Detection of epidermal growth factor-urogastrone and its receptor during fetal mouse development*

  1. Ebba Nexø,
  2. Morley D. Hollenberg,
  3. Alvaro Figueroa, and
  4. Robert M. Pratt,§
  1. Howard Hughes Medical Institute Laboratory at The Division of Clinical Pharmacology, Department of Medicine, The Johns Hopkins University School of Medicine, Baltimore, Maryland 21205
  2. Howard Hughes Medical Institute Laboratory at The Division of Clinical Pharmacology, Department of Pharmacology and Experimental Therapeutics, The Johns Hopkins University School of Medicine, Baltimore, Maryland 21205
  3. Laboratory of Developmental Biology and Anomalies, National Institute of Dental Research, National Institutes of Health, Bethesda, Maryland 20205

Abstract

Using both a radioimmunoassay and a radioreceptor assay, we have estimated the content of mouse epidermal growth factor-urogastrone (EGF-URO) in fetal mice at 11½ to 17½ days of gestation. Concurrently, the amount of specific EGF-URO receptor binding was determined in crude membrane fractions from the embryos. EGF-URO receptor binding is readily detected in membranes from the youngest embryos (day 11½) and rises steadily up to parturition (18 days); the rise is more marked in embryo membranes derived from a potential target tissue, such as the maxilla and secondary palate. In the embryonic extracts, EGF-URO proved to be labile, requiring the presence of soybean trypsin inhibitor and sodium azide to stabilize the recovery of added EGF-URO in test samples. Even with added stabilizing agents, immunoreactive EGF-URO was barely detectable before day 14½ (less than 20 fmol per embryo), whereas a substantial increase was observed from day 15½ to 17½ (from 70 to 200 fmol per embryo).

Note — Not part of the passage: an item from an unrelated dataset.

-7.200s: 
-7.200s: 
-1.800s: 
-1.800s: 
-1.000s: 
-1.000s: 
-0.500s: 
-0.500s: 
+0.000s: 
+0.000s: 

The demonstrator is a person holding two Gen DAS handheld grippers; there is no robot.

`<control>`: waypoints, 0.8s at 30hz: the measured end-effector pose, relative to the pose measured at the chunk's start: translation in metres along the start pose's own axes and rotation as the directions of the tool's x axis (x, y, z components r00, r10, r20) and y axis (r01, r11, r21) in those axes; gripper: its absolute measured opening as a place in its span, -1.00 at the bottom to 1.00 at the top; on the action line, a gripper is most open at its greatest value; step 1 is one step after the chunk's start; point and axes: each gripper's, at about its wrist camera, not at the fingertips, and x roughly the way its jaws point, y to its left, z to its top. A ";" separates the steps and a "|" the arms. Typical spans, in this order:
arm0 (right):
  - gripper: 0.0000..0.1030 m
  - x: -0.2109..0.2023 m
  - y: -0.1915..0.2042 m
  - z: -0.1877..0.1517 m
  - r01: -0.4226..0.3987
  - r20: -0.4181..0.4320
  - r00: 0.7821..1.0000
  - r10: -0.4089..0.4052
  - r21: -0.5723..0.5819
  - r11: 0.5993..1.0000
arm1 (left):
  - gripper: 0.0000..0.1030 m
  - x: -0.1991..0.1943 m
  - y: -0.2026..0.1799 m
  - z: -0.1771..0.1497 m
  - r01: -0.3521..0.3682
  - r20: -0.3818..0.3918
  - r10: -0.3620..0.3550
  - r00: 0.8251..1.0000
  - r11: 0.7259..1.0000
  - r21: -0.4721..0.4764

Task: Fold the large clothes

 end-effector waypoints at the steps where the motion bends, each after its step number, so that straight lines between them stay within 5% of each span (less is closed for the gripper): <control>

In contrast, the radioreceptor assay detected appreciable amounts of an EGF-URO-like substance at 11½ days (50 fmol per embryo); the values estimated by radioreceptor assay (about 10-fold higher than by radioimmunoassay) also increase markedly between days 15½ and 17½ (on average from 500 to 3000 fmol per embryo). We conclude that during fetal mouse development there is an increase both in the receptors for EGF-URO and in a substance (presumably a fetal growth factor) that can occupy the receptor. The differences between the radioreceptor and radioimmunoassay estimates for the EGF-URO content suggest that the fetal form of mouse EGF-URO differs from the adult molecule.

Footnotes

  • § To whom correspondence should be addressed at: Building 30, Room 405, Laboratory of Developmental Biology and Anomalies, National Institute of Dental Research, National Institutes of Health, Bethesda, MD 20205.

  • * Some of these data have been presented in preliminary form at the 1978 18th Annual Meeting of the American Society for Cell Biology (19).